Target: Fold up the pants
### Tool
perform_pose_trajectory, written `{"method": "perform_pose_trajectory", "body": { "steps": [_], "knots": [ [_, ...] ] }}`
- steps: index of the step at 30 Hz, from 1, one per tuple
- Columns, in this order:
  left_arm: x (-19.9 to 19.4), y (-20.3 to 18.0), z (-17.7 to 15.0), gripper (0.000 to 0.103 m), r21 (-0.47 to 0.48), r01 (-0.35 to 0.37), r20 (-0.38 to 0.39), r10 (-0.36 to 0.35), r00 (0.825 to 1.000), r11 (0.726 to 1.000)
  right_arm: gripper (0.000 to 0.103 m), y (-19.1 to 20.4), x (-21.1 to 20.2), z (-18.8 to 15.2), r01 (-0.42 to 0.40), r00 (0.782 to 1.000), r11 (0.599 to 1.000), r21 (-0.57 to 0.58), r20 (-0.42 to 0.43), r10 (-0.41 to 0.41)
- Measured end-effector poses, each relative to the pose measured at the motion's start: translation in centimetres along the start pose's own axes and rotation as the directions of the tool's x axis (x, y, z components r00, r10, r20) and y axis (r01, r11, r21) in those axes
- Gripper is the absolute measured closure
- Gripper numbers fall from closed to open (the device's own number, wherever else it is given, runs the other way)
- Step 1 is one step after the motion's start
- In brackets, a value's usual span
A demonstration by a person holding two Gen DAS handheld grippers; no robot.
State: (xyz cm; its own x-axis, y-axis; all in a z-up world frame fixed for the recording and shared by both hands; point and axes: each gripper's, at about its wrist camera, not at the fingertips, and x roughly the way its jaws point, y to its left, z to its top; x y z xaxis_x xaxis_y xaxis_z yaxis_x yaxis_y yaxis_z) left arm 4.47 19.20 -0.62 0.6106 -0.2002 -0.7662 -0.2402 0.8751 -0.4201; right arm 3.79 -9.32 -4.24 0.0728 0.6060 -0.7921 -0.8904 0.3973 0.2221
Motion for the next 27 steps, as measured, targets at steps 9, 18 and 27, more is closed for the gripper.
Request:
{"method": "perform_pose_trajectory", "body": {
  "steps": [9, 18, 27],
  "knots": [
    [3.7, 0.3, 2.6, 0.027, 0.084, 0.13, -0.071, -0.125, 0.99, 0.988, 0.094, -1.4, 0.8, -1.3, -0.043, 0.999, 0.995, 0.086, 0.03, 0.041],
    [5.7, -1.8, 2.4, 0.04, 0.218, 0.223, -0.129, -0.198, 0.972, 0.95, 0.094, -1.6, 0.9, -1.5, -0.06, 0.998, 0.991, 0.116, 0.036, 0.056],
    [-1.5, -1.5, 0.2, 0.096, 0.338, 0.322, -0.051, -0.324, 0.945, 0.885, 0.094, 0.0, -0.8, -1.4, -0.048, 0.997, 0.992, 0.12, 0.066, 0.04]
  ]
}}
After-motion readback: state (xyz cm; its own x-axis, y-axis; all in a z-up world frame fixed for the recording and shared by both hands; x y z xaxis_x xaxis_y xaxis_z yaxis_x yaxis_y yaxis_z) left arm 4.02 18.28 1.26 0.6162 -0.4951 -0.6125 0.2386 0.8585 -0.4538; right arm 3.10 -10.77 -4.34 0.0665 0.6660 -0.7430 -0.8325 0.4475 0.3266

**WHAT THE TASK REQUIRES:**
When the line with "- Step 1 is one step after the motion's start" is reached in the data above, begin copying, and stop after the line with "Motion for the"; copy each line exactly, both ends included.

**ANSWER FOR THE TASK:**
- Step 1 is one step after the motion's start
- In brackets, a value's usual span
A demonstration by a person holding two Gen DAS handheld grippers; no robot.
State: (xyz cm; its own x-axis, y-axis; all in a z-up world frame fixed for the recording and shared by both hands; point and axes: each gripper's, at about its wrist camera, not at the fingertips, and x roughly the way its jaws point, y to its left, z to its top; x y z xaxis_x xaxis_y xaxis_z yaxis_x yaxis_y yaxis_z) left arm 4.47 19.20 -0.62 0.6106 -0.2002 -0.7662 -0.2402 0.8751 -0.4201; right arm 3.79 -9.32 -4.24 0.0728 0.6060 -0.7921 -0.8904 0.3973 0.2221
Motion for the next 27 steps, as measured, targets at steps 9, 18 and 27, more is closed for the gripper.

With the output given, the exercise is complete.